Norwegian shocks union with text message threat

Norwegian Air Shuttle staff announced a strike on Wednesday morning, after the airline's management brought weeks of negotiations to an angry conclusion with a threatening text message to all company staff.

Norwegian shocks union with text message threat
Norwegian Airlines founder Bjørn Kjos.
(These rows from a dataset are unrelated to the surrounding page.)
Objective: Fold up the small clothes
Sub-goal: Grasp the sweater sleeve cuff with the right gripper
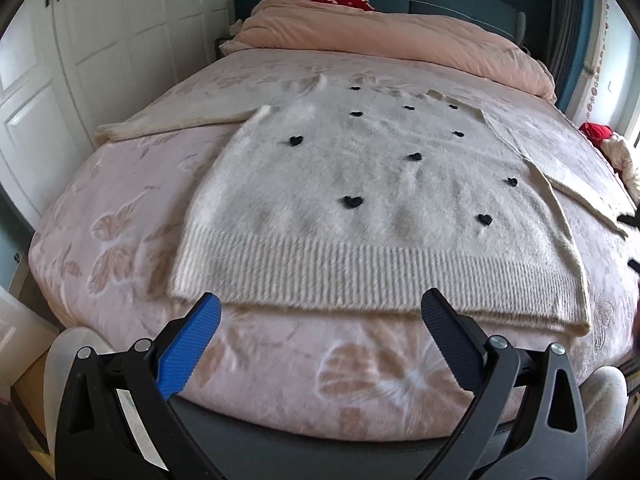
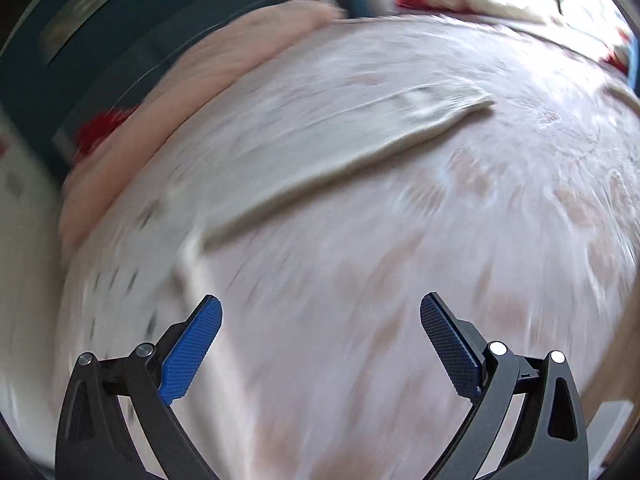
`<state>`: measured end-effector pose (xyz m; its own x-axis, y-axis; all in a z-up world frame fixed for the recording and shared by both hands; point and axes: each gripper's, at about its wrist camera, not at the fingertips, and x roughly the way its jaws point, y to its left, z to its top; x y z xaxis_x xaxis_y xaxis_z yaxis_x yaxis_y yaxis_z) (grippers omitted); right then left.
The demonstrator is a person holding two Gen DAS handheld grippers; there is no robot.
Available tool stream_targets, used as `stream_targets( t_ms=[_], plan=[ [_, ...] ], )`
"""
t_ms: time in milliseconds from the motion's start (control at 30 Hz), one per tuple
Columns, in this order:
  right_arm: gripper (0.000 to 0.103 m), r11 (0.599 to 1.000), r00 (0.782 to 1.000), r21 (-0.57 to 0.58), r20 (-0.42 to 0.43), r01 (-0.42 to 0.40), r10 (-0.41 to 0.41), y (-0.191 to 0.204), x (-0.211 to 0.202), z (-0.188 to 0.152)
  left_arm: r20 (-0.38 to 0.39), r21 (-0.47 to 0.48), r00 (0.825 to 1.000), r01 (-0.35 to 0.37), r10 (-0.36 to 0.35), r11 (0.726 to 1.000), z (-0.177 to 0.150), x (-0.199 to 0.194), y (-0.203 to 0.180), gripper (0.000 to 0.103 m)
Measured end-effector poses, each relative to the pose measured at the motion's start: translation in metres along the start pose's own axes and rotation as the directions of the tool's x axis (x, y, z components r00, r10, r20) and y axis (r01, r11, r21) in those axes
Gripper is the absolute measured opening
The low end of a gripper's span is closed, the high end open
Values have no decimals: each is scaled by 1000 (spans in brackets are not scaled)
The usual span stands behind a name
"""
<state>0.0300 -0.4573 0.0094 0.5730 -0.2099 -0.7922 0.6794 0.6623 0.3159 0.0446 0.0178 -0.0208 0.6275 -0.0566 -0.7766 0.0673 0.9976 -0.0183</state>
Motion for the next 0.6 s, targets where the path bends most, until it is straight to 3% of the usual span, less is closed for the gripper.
stream_targets(
  t_ms=[100,200,367,400,467,500,533,600],
  plan=[
    [98,990,999,130,14,47,-49,-40,43,59,-3,32,1000,2,-2,999,6,7,-11,98],
    [98,966,996,243,17,83,-90,-73,75,95,-22,52,1000,15,-14,999,11,16,-18,98],
    [98,914,995,400,38,66,-89,-111,113,128,-55,36,998,29,-27,999,17,33,-19,98],
    [93,916,993,393,53,76,-105,-112,116,134,-61,31,998,27,-25,999,18,37,-18,98],
    [64,934,990,340,41,113,-135,-106,126,146,-72,27,997,26,-24,999,20,45,-17,98],
    [27,938,990,323,27,123,-139,-102,130,150,-75,25,997,24,-22,999,20,48,-15,98],
    [13,940,994,326,23,97,-111,-99,132,155,-76,22,997,23,-21,1000,21,50,-14,98],
    [13,941,994,335,110,-39,2,-77,120,167,-75,13,997,22,-21,1000,22,52,-9,98]
  ],
)
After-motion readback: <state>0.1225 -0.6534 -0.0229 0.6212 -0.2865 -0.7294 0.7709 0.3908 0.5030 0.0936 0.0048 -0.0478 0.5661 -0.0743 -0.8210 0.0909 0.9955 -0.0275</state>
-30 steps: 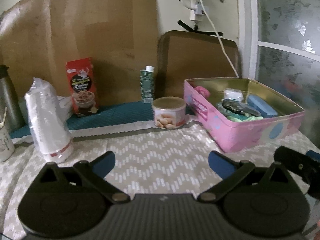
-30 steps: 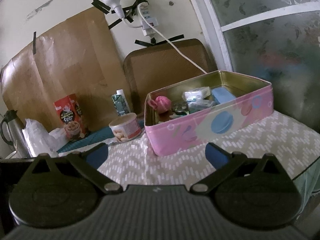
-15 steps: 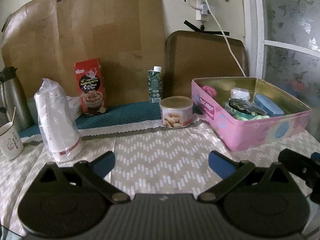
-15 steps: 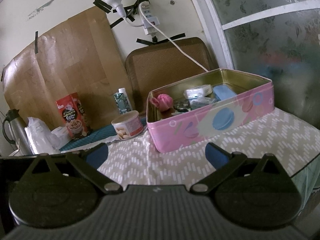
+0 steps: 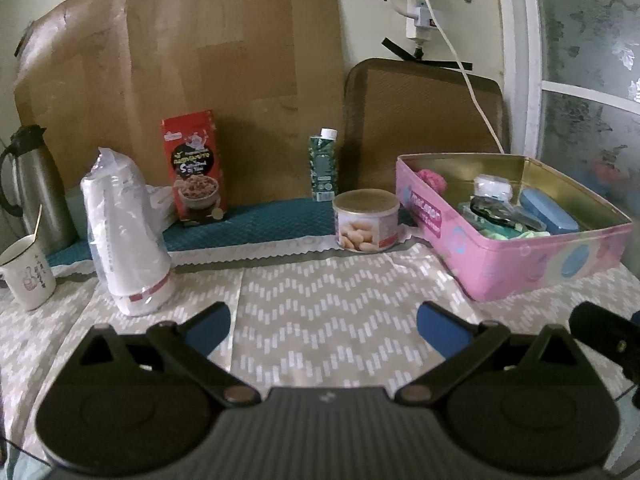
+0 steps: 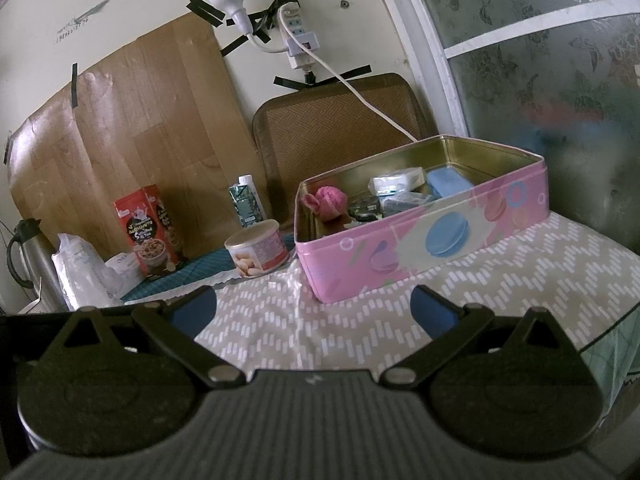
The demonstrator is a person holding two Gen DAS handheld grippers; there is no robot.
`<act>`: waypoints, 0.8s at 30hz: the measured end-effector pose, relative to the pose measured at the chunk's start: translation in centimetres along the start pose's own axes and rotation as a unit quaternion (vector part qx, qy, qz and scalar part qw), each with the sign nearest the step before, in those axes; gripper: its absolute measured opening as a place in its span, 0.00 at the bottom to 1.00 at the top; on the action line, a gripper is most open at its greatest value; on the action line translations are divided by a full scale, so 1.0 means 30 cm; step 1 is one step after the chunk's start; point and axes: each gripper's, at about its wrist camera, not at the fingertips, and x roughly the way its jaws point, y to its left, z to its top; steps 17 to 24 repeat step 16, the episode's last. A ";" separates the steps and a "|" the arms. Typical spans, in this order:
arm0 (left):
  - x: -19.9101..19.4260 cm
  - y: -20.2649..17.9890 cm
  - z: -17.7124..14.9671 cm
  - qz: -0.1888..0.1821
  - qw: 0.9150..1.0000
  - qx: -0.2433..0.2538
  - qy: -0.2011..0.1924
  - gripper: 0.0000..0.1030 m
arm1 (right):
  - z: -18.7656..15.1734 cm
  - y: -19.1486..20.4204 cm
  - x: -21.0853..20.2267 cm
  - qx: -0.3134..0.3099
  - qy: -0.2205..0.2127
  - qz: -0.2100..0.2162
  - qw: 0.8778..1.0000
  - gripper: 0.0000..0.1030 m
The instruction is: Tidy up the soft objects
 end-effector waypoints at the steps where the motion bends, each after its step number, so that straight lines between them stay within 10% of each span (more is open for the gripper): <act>1: -0.002 0.001 0.000 0.002 1.000 -0.001 -0.002 1.00 | 0.000 0.000 0.000 0.000 0.000 0.000 1.000 1.00; 24: 0.000 0.005 -0.014 -0.041 0.999 -0.009 0.006 1.00 | -0.016 0.006 -0.002 -0.002 0.003 0.001 1.000 1.00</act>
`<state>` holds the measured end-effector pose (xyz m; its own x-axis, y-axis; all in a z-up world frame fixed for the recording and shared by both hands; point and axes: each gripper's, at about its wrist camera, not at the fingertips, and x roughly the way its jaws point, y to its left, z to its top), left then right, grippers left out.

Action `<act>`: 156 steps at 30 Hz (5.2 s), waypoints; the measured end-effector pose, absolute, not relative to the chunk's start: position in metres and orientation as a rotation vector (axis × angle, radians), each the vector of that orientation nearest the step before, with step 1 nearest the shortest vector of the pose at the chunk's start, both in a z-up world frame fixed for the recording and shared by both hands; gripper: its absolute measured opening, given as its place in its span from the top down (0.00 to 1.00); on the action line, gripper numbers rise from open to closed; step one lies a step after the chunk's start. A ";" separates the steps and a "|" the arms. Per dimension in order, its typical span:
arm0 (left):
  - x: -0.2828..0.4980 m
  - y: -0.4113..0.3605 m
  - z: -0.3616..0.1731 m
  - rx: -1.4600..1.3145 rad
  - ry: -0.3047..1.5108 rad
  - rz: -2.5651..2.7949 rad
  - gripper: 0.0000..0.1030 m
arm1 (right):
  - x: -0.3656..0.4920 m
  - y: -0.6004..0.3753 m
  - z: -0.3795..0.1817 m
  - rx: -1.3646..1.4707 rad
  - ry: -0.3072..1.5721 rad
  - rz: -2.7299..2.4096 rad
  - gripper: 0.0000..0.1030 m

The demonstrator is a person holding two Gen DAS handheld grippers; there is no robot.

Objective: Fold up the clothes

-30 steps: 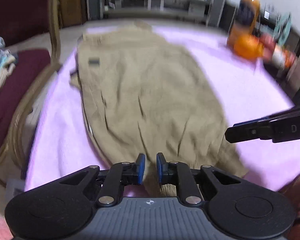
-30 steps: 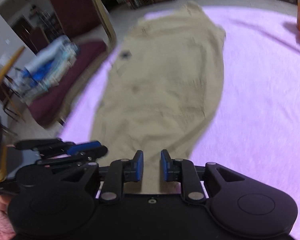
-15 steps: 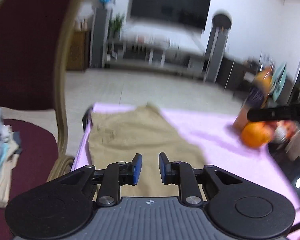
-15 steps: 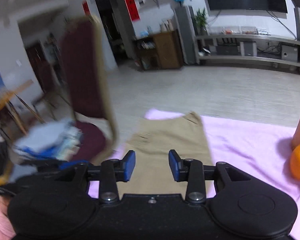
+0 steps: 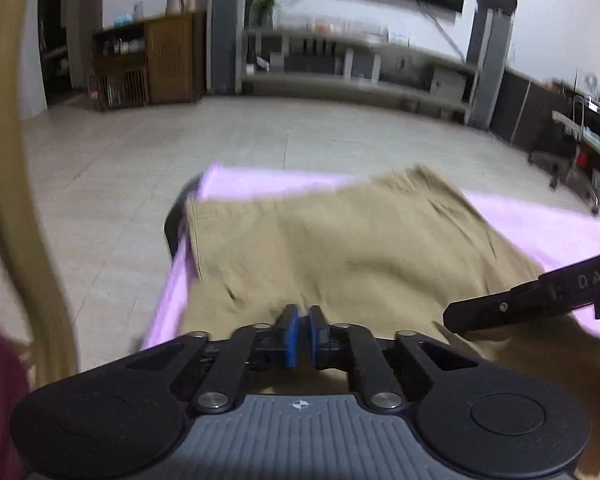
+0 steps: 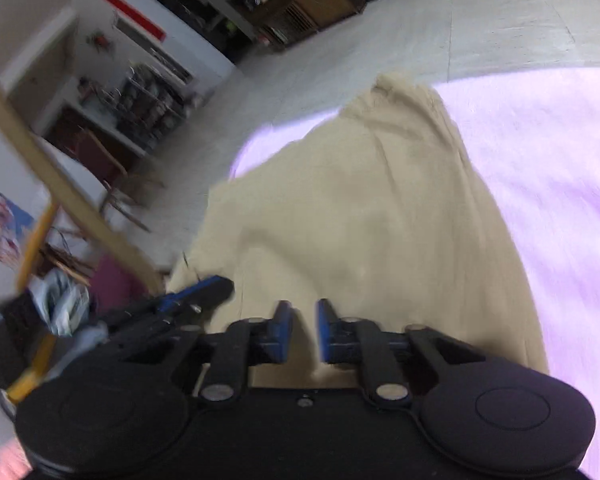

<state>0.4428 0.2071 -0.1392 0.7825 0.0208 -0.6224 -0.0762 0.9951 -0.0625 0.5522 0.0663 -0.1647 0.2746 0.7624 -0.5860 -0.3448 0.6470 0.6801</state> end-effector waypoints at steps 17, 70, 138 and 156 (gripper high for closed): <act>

Photo: Heiko Junge/Scanpix
At 10pm last night, Norwegian Air Shuttle's staff received a text message threatening severe consequences for the 1,300 cabin crew members. 
 
The text message threatened that if the strike went ahead, it would close three of the airline's four bases in Norway, forcing cabin crew living in Stavanger, Bergen and Trondheim to move to Oslo, transfer all Copenhagen cabin crew to an agency, and suspend cheap tickets for staff's family members for three years. 
 
"What the company wanted was to scare people but it has had the quite opposite effect," Arve Sigmundstad, a press officer for Norway's Parat Union, told The Local. 
 
He said that the union had already received hundreds of messages from cabin crew, telling union staff "how pissed off they were" and encouraging officials "not to be threatened into silence". 
 
"None of them have asked us to back off," he said.  
 
Norwegian spokeswoman Anne-Sissel Skånvik denied that the message was intended to intimidate employees. 
 
"I have not sent a 'threatening text message' to our employees," she wrote in an email to The Local. "It is, however, correct that a message was sent out from our negotiation team after a board meeting last night, because Parat has been holding back information regarding the consequences of a potential strike." 
 
In a press release on Wednesday, Norwegian's chief executive Bjørn Kjos expressed his regret to the company's  customers that it had been unable to reach an agreement with the unions. 
 
“We would like to say sorry to all our passengers for the uncertainty this has caused," it said. "Our goal has always been to avoid a strike and we have gone to great lengths to accommodate the Cabin Union. However, the company cannot accept demands that involve reversing strategic decisions taken by Norwegian’s board in order to secure the company’s future."
 
Sigmundstad said that the text message represented a shocking departure from Norway's traditionally harmonious relations between unions and business leaders.  
 
"This is not something that were used to," he said. "At first we were surprised and then we were saddened." 
 
At present just one Norwegian staff member, Renè-Charles Gustavsen, is mounting a "strategic strike". The rest will go on strike once the company's Danish employees are allowed to under local regulations. 
 
"It will be not sooner than five days and not later than 18 days," Sigmundstad said.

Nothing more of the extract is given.